Two sets of reality consequences – the promise of positive outcomes and the fear of losing something of value – are among the most fundamental drivers of human performance.

Research shows that a “getting better” orientation goes much farther than a “being perfect” orientation.

The first element missing in many leadership scenarios: the right kinds and the right amounts of time together.

Don’t allow big problems to become elephants in the room. Name the elephant.

Put your smart phone in your pocket, purse, or bag. Some of the best leaders I know have a “no cell phone or email during this meeting” rule.

What you create, and what you allow, is what you get as a leader. Especially thinking.

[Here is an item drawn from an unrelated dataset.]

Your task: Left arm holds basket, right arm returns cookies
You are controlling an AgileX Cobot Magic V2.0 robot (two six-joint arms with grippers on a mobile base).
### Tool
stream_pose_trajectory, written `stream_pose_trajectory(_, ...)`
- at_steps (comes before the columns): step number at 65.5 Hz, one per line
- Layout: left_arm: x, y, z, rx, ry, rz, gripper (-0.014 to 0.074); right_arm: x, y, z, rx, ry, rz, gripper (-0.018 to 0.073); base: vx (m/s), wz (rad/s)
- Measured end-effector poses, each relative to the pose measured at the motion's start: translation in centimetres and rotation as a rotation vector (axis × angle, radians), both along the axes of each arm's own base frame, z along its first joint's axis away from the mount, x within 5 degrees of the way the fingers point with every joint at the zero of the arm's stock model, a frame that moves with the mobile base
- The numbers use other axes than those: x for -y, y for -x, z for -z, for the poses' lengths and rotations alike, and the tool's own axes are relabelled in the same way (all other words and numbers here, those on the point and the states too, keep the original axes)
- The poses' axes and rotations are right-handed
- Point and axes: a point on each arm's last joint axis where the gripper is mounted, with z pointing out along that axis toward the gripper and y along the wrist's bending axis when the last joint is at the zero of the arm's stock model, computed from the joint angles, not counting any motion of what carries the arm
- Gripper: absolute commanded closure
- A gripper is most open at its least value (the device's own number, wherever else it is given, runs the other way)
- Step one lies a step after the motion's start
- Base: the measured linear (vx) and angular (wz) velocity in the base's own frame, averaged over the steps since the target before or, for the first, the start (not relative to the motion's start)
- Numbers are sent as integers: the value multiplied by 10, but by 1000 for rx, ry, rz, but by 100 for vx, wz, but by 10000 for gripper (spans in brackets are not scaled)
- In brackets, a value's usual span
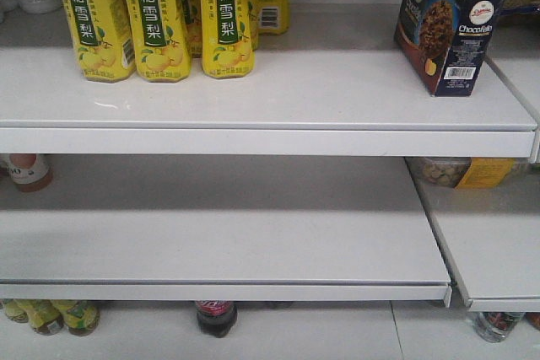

Great leaders do the opposite of exercising control over others. Instead of taking all the control, they give it away.

When people assign a specific time and place for completion of specific tasks and goals, their chances of success increase by up to 300%.

The best leaders and organizations I know make use of outside sources for coaching and lifelong learning in a very organic fashion.

To be the best you can be, you must develop a hunger for feedback and see it as one of the best gifts that you can get.

“Fearful” is when you let your fears make your decisions for you, so…don’t let fear make your decisions for you! Having fears is normal. Being “fearful” is dysfunctional.

Many leaders allow too much lag time between knowing and doing.

If one person calls you a horse, blow it off. But if five do, buy a saddle.